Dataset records
◇ ◇ ◇
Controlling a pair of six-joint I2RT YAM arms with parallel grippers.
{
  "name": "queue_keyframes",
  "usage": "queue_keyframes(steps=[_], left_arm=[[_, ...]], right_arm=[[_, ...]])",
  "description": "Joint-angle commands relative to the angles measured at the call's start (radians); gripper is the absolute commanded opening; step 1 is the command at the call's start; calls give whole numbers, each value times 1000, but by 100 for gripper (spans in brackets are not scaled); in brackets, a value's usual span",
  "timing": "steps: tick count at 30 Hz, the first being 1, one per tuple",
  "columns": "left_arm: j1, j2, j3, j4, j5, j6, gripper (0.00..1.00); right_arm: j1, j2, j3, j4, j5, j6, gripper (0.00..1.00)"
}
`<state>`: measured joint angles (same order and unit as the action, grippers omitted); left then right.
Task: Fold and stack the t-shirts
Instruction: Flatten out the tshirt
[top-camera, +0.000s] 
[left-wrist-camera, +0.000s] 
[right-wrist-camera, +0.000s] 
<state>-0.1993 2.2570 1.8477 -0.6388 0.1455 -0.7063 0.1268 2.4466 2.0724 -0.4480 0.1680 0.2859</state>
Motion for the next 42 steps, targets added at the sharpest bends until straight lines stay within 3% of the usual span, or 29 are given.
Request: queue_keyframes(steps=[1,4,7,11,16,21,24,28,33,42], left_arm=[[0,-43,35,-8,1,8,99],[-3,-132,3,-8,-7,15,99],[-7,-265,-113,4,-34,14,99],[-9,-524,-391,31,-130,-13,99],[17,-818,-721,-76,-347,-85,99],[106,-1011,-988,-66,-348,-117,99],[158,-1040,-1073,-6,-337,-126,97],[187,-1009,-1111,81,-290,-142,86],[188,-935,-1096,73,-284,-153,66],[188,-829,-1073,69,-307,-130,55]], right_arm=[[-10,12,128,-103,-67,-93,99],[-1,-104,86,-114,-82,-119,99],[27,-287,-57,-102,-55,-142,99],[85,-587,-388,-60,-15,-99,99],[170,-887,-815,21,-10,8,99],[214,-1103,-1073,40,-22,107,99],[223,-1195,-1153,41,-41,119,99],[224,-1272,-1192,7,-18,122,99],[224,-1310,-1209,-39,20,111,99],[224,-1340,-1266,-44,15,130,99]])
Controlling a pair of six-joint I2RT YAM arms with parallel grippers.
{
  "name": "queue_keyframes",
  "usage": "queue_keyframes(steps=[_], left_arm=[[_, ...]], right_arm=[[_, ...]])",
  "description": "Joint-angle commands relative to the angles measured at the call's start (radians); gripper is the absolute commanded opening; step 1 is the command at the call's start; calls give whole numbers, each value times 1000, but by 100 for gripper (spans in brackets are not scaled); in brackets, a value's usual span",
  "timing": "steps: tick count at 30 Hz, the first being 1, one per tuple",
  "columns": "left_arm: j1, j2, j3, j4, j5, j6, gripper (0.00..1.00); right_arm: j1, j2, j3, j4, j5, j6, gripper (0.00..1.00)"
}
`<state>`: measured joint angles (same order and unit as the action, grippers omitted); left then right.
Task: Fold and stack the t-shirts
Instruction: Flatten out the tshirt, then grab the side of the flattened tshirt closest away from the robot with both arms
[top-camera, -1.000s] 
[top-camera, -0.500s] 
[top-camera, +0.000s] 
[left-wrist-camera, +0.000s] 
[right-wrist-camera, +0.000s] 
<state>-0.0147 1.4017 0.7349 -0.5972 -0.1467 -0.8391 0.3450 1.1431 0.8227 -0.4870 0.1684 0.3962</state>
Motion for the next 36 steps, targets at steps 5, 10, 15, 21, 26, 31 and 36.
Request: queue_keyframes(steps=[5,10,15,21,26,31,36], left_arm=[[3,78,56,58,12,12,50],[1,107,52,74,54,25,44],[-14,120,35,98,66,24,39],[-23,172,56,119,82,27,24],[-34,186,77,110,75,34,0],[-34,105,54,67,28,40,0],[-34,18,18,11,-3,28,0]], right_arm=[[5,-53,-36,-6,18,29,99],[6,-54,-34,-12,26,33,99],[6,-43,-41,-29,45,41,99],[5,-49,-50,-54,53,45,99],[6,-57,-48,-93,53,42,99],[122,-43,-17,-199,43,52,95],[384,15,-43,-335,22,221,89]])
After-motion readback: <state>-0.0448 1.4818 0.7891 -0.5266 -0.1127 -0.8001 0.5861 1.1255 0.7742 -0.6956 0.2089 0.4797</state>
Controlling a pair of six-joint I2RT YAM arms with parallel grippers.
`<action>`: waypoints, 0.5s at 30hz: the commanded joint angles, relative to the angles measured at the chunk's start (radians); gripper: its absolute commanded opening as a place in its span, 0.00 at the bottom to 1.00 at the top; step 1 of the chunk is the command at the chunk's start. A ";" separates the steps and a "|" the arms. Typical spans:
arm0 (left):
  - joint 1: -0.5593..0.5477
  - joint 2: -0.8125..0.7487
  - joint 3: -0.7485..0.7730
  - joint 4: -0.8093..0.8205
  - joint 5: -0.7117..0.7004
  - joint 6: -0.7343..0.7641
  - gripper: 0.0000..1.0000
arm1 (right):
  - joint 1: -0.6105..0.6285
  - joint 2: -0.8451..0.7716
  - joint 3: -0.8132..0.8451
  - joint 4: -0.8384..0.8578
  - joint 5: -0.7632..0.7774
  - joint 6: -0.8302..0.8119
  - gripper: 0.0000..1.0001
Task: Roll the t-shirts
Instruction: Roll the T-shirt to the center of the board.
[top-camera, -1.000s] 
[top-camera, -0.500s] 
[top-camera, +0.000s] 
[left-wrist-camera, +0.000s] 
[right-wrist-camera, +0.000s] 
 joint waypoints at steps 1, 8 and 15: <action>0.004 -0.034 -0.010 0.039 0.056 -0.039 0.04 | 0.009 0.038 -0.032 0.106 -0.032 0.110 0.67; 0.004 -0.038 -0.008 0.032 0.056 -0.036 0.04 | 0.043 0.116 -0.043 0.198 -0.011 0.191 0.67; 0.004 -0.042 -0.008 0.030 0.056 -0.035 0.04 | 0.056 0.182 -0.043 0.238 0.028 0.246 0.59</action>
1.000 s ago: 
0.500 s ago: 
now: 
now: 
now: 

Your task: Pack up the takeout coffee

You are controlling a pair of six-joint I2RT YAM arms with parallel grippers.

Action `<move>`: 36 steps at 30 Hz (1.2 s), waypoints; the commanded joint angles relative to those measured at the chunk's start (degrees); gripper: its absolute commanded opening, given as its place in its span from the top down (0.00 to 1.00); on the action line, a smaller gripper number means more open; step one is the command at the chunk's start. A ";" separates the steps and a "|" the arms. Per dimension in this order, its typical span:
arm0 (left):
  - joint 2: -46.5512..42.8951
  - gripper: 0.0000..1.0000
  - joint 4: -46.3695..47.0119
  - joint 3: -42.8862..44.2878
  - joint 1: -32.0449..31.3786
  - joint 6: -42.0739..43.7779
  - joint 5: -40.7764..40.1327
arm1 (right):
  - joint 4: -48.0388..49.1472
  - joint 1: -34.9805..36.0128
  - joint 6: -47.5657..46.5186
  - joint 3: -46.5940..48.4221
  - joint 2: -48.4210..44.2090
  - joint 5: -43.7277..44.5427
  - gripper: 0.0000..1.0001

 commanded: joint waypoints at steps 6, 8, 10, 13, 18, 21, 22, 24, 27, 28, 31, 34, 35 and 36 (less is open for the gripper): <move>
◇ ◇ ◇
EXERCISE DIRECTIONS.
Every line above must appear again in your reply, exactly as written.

EXERCISE RESULT.
Controlling a pair of six-joint I2RT YAM arms with parallel grippers.
{
  "name": "queue_keyframes",
  "usage": "queue_keyframes(steps=[_], left_arm=[[_, ...]], right_arm=[[_, ...]])",
  "description": "Joint-angle commands relative to the angles measured at the call's start (radians); gripper is the absolute commanded opening; step 1 is the command at the call's start; calls give whole numbers, each value times 1000, but by 100 for gripper (spans in brackets are not scaled); in brackets, a value's usual span",
  "timing": "steps: tick count at 30 Hz, the first being 1, one per tuple",
  "columns": "left_arm: j1, j2, j3, j4, j5, j6, gripper (0.00..1.00); right_arm: j1, j2, j3, j4, j5, j6, gripper (0.00..1.00)"
}
`<state>`: measured joint angles (same order and unit as the action, grippers omitted); left then right.
Task: Fold and stack the t-shirts
Instruction: Flatten out the tshirt
[top-camera, +0.000s] 
[left-wrist-camera, +0.000s] 
[right-wrist-camera, +0.000s] 
<state>-0.1993 2.2570 1.8477 -0.6388 0.1455 -0.7063 0.1268 2.4466 2.0724 -0.4480 0.1680 0.2859</state>
Motion for the next 42 steps, targets added at the sharpest bends until straight lines stay within 3% of the usual span, or 29 are given.
Request: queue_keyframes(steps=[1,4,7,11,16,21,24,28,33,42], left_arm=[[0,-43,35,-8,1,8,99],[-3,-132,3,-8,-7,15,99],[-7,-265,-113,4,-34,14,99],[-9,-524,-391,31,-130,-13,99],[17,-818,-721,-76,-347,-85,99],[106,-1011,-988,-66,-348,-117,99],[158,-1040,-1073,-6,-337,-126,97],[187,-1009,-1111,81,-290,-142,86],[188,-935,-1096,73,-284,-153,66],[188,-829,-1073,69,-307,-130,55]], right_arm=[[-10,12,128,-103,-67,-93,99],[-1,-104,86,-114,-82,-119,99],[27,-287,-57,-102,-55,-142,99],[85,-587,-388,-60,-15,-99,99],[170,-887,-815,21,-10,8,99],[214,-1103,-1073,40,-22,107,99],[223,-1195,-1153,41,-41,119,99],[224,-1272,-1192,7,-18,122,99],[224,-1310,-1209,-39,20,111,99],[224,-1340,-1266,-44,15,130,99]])
Controlling a pair of six-joint I2RT YAM arms with parallel grippers.
{
  "name": "queue_keyframes",
  "usage": "queue_keyframes(steps=[_], left_arm=[[_, ...]], right_arm=[[_, ...]])",
  "description": "Joint-angle commands relative to the angles measured at the call's start (radians); gripper is the absolute commanded opening; step 1 is the command at the call's start; calls give whole numbers, each value times 1000, but by 100 for gripper (spans in brackets are not scaled); in brackets, a value's usual span",
  "timing": "steps: tick count at 30 Hz, the first being 1, one per tuple",
  "columns": "left_arm: j1, j2, j3, j4, j5, j6, gripper (0.00..1.00); right_arm: j1, j2, j3, j4, j5, j6, gripper (0.00..1.00)"
}
`<state>`: measured joint angles (same order and unit as the action, grippers omitted); left then right.
Task: Fold and stack the t-shirts
Instruction: Flatten out the tshirt, then grab the side of the flattened tshirt closest away from the robot with both arms
[top-camera, -1.000s] 
[top-camera, -0.500s] 
[top-camera, +0.000s] 
[left-wrist-camera, +0.000s] 
[right-wrist-camera, +0.000s] 
<state>-0.0147 1.4017 0.7349 -0.5972 -0.1467 -0.8391 0.3450 1.1431 0.8227 -0.4870 0.1684 0.3962</state>
Motion for the next 36 steps, targets at steps 5, 10, 15, 21, 26, 31 and 36.
Request: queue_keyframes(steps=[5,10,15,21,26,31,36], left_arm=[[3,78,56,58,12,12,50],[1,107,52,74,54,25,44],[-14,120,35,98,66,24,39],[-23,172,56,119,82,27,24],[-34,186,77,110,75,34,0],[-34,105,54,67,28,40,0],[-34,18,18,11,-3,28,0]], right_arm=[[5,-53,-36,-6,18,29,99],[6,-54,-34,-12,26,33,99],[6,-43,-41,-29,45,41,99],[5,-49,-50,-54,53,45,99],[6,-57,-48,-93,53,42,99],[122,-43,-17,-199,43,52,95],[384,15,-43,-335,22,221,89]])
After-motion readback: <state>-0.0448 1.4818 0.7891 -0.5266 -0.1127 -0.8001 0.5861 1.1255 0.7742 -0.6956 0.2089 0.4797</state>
Controlling a pair of six-joint I2RT YAM arms with parallel grippers.
`<action>`: waypoints, 0.5s at 30hz: the commanded joint angles, relative to the angles measured at the chunk's start (radians); gripper: its absolute commanded opening as a place in its span, 0.00 at the bottom to 1.00 at the top; step 1 of the chunk is the command at the chunk's start. A ";" separates the steps and a "|" the arms. Typical spans:
arm0 (left):
  - joint 1: -0.5593..0.5477
  - joint 2: -0.8125..0.7487
  - joint 3: -0.7485..0.7730
  - joint 4: -0.8093..0.8205
  - joint 5: -0.7117..0.7004
  - joint 6: -0.7343..0.7641
  - gripper: 0.0000..1.0000
arm1 (right):
  - joint 1: -0.6105..0.6285
  - joint 2: -0.8451..0.7716
  - joint 3: -0.8132..0.8451
  - joint 4: -0.8384..0.8578
  - joint 5: -0.7632..0.7774
  - joint 6: -0.8302..0.8119
  - gripper: 0.0000..1.0001
Task: Roll the t-shirts
Instruction: Roll the T-shirt to the center of the board.
[top-camera, -1.000s] 
[top-camera, -0.500s] 
[top-camera, +0.000s] 
[left-wrist-camera, +0.000s] 
[right-wrist-camera, +0.000s] 
 joint waypoints at steps 1, 8 and 15: <action>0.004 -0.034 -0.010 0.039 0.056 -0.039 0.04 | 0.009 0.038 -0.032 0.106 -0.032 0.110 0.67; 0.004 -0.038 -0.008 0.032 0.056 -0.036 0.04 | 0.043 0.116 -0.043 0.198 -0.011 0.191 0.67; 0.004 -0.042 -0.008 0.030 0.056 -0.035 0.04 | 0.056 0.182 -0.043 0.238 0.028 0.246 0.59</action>
1.000 s ago: 
0.500 s ago: 
now: 
now: 
now: 

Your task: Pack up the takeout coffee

You are controlling a pair of six-joint I2RT YAM arms with parallel grippers.

Action `<move>`: 36 steps at 30 Hz (1.2 s), waypoints; the commanded joint angles relative to those measured at the chunk's start (degrees); gripper: its absolute commanded opening, given as its place in its span from the top down (0.00 to 1.00); on the action line, a smaller gripper number means more open; step one is the command at the chunk's start. A ";" separates the steps and a "|" the arms. Per dimension in this order, its typical span:
arm0 (left):
  - joint 2: -46.5512..42.8951
  - gripper: 0.0000..1.0000
  - joint 4: -46.3695..47.0119
  - joint 3: -42.8862..44.2878
  - joint 1: -32.0449..31.3786
  - joint 6: -42.0739..43.7779
  - joint 5: -40.7764..40.1327
arm1 (right):
  - joint 4: -48.0388..49.1472
  - joint 1: -34.9805..36.0128
  - joint 6: -47.5657..46.5186
  - joint 3: -46.5940..48.4221
  - joint 2: -48.4210..44.2090
  - joint 5: -43.7277..44.5427
  - gripper: 0.0000..1.0001

 commanded: joint waypoints at steps 6, 8, 10, 13, 18, 21, 22, 24, 27, 28, 31, 34, 35 and 36 (less is open for the gripper): <move>

The response to the exercise has been completed.